Candidate Donald Trump said he wanted to "Make America Great Again." Twenty-one months into his first term, it's obvious that President Trump wants to make every nation great. And while some members of the U.N. General Assembly may find that funny, I assure you that people in the darkest corners of the world do not.
"In less than two years, my administration has accomplished almost more than any other administration in the history of our country," the president said to unexpected laughter in the room. He paused for a minute and then went on. "I didn't expect that reaction," he told them, "but that's okay... We are standing up for America and the American people, and we are also standing up for the world. This is great news for our citizens and for peace-loving people everywhere." For the millions of Christians trapped in hopeless situations around the globe, the Trump administration has been the answer to their desperate prayers. Trapped in torture factories in Iran or tied up with ropes and beaten in India, believers don't have to worry about being forgotten anymore.
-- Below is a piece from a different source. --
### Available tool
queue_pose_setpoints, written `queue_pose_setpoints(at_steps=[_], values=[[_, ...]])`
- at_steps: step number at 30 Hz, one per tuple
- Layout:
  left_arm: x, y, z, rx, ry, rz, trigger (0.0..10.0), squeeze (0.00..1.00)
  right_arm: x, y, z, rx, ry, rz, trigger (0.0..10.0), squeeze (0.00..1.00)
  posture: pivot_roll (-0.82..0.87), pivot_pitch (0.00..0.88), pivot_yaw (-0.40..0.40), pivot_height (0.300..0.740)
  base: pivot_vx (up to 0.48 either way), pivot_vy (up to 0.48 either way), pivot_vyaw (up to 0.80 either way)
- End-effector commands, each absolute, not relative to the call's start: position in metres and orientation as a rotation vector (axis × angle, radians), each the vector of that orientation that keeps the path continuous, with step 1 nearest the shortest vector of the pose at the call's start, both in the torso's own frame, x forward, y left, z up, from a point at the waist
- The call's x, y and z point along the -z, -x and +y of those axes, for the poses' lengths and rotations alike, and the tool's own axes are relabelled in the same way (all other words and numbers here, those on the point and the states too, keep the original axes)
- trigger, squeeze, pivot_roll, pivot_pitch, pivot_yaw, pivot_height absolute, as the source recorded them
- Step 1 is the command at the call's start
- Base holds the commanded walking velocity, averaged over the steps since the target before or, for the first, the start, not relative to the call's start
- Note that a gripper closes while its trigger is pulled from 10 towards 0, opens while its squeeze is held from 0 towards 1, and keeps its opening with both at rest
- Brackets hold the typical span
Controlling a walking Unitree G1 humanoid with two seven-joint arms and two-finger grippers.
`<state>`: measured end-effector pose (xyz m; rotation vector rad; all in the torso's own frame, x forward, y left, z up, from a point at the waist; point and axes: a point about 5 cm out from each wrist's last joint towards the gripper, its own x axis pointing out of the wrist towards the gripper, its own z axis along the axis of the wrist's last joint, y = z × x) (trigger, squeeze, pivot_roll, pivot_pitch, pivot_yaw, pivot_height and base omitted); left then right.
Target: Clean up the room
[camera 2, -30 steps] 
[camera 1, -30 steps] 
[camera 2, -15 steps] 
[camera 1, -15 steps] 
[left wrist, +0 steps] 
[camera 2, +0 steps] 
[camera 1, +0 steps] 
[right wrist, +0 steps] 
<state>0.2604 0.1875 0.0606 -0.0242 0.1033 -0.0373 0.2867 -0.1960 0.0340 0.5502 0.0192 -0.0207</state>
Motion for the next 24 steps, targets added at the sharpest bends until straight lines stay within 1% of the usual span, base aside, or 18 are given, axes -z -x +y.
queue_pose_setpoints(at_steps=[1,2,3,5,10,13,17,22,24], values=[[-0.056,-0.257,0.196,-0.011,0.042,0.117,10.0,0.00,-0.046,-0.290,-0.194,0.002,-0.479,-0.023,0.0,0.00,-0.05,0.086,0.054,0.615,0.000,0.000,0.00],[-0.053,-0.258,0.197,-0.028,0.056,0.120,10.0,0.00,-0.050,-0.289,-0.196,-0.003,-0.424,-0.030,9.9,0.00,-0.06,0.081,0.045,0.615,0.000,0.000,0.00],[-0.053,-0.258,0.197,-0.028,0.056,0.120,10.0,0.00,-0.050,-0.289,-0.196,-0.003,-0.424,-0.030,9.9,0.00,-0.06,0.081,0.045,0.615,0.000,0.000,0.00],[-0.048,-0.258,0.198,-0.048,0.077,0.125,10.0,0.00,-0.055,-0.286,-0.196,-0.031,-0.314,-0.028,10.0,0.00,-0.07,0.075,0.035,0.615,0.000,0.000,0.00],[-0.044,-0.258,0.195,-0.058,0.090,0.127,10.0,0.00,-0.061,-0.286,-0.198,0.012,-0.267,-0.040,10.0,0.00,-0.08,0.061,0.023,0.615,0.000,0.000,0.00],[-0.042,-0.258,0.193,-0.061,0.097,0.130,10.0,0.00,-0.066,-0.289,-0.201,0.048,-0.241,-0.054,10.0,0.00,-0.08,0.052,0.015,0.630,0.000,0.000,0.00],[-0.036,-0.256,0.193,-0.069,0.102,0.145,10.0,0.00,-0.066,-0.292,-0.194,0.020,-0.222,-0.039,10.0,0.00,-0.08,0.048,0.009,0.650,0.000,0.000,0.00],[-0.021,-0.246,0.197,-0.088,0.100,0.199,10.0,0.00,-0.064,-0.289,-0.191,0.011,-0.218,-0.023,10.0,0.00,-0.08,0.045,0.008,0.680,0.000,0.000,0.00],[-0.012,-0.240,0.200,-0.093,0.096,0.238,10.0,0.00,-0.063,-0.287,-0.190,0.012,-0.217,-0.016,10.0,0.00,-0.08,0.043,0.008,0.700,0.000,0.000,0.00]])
After eight years of Barack Obama, they finally have an American leader who cares.
That's good news for Pastor Andrew Brunson, who's two weeks away from another trial in Turkey that could decide his fate. No one has been a bigger advocate of his release than Secretary of State Mike Pompeo, who told reporters in New York yesterday that the drumbeat for his freedom goes on. "He could be released this month," he explained. "He should have been released last month. And he should be released today, in fact. We have talked to the Turks. They know the expectations."
Pastor Brunson's daughter, Jacqueline Furnari, can only hope the nation holding her father captive is finally listening. At this weekend's Values Voter Summit, she talked about what a strain the ordeal has been on her dad -- and the entire family.
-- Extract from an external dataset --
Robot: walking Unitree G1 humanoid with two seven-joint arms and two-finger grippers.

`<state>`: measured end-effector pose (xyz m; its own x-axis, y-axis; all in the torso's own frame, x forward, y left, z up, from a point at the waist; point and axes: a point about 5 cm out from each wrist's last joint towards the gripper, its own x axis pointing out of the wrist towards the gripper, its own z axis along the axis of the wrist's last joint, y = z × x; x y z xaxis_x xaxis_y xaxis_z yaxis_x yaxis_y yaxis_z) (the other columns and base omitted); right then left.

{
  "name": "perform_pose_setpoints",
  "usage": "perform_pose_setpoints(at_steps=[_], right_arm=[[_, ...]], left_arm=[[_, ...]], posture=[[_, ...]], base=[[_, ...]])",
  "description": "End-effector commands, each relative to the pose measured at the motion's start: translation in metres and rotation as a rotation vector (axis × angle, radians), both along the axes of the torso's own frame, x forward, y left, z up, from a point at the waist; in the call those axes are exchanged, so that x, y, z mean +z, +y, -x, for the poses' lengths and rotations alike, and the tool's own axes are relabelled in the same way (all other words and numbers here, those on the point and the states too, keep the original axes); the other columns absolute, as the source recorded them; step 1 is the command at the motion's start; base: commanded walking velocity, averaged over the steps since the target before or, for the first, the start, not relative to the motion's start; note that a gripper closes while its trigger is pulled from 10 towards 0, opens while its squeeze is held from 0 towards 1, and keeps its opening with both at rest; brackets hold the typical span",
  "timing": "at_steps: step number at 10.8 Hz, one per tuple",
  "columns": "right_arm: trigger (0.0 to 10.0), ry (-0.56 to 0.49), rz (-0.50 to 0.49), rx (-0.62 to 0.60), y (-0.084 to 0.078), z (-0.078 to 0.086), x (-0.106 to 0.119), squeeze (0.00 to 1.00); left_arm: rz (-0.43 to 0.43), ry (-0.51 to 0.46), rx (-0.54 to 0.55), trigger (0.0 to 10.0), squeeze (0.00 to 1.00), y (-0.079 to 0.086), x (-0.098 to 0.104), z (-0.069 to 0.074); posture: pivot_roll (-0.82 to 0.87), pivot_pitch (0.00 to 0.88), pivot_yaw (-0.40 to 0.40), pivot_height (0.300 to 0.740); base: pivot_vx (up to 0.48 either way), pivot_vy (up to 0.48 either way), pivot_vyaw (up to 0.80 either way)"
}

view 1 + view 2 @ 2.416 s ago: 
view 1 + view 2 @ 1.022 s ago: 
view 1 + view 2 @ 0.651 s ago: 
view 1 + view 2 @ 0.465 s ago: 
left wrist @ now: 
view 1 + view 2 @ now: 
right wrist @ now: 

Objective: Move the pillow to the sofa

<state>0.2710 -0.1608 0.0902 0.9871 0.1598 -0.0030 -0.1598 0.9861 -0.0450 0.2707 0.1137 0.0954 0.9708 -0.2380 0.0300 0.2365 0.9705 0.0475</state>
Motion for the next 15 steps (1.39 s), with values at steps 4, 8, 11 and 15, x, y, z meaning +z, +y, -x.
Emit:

"It's a sham trial and my dad is being used as a bargaining chip and suffering for Jesus Christ... Throughout this entire time, my dad has been unable to be with his family," she said. "It's what has hurt him the most, is having that time stolen from him -- watching his children grow up, helping my brothers make their decisions as they go on in life. It's been a painful time and we're just ready for it all to be over."
Through it all, though, she couldn't be more inspired by his courage. "It is an incredible testimony and I cannot be more grateful for his example," she said to overwhelming applause. "And at this point, all that we can do is just continue praying. I ask that all of you pray for my dad's release and pray for others who are persecuted for their faith."
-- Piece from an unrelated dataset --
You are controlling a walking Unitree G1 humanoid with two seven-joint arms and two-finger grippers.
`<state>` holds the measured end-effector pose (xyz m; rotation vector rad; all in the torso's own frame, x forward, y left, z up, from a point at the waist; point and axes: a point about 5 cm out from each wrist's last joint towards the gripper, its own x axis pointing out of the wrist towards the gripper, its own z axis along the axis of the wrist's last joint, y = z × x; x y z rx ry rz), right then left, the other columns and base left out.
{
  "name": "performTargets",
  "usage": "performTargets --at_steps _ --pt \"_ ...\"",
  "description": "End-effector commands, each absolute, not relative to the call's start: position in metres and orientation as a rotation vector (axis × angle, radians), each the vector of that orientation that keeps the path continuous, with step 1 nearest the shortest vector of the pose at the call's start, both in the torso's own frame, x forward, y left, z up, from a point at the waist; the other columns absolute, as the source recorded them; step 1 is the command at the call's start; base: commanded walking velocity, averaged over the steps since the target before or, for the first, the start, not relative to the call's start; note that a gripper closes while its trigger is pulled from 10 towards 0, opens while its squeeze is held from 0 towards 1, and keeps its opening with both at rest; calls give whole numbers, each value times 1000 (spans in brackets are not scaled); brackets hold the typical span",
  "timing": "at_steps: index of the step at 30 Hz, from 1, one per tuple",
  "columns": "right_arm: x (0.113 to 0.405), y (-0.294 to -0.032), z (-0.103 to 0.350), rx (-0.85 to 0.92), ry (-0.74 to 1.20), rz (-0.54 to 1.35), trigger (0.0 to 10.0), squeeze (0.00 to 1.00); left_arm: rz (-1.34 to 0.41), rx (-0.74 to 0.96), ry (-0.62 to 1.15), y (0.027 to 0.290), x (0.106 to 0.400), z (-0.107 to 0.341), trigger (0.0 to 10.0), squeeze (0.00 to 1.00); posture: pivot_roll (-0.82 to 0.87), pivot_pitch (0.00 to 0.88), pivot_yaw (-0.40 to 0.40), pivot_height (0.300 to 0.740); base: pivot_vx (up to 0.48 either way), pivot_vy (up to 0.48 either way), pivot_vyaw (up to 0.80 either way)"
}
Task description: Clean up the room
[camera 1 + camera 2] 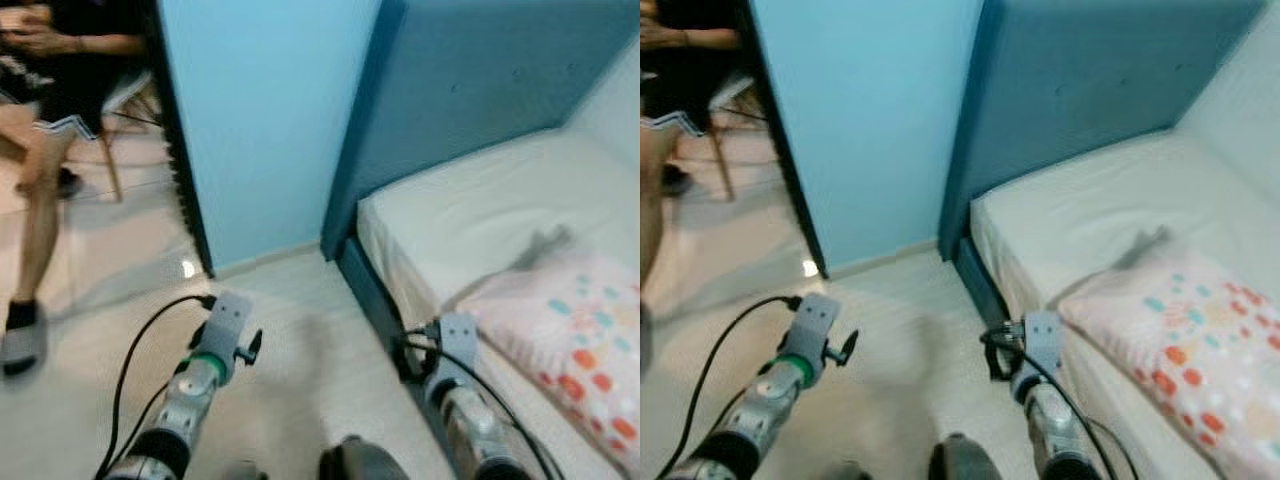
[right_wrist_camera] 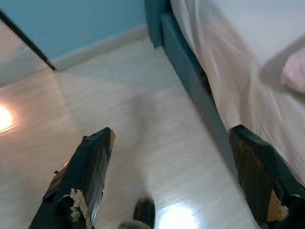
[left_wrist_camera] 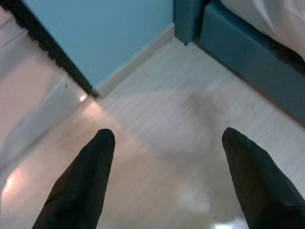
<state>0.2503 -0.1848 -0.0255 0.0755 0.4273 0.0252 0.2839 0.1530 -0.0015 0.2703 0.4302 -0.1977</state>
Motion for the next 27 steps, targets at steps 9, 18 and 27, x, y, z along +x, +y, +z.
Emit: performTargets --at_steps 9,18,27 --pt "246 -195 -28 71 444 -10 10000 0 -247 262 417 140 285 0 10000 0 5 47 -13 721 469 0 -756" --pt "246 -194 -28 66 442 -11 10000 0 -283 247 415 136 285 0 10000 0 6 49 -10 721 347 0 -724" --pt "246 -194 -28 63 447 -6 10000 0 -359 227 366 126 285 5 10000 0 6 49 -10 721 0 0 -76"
Minutes before, Pompeo had waited through deafening applause when he said the greatest highlight of his job so far was "bringing home three Americans from captivity in North Korea." "On the day Pastor Brunson returns, just like the men I spoke of..." he promised, "they also will be able to say that the Lord has done great things for us, and again, our hearts will be filled with joy."
But it isn't just what the administration is saying that's giving people hope. It's what they're doing. When you see men and women like President Trump, Secretary Pompeo, Ambassador Sam Brownback, and U.N. Ambassador Nikki Haley taking these stories so seriously, it gives Christians everywhere the boldness to speak up. That's why pastors in China are taking such an unprecedented stand against the communist party. They know that when it comes to religious liberty, America has their back. Even ChinaAid's Bob Fu is astounded at the number of Chinese pastors -- 344 -- who've signed a public statement defying the government's order on faith. In all of his years fighting the Chinese regime, he's never seen anything like it. It seems the tougher the crackdown gets, the more resolved Christians are to risk everything. "For the sake of the gospel," they vow, "we are prepared to bear all losses -- even the loss of our freedom and our lives."
This is just another example of how the administration's support for religious liberty gives hope and help to believers around the globe. It's also another reminder of what's at stake this November -- not just for America, but the world.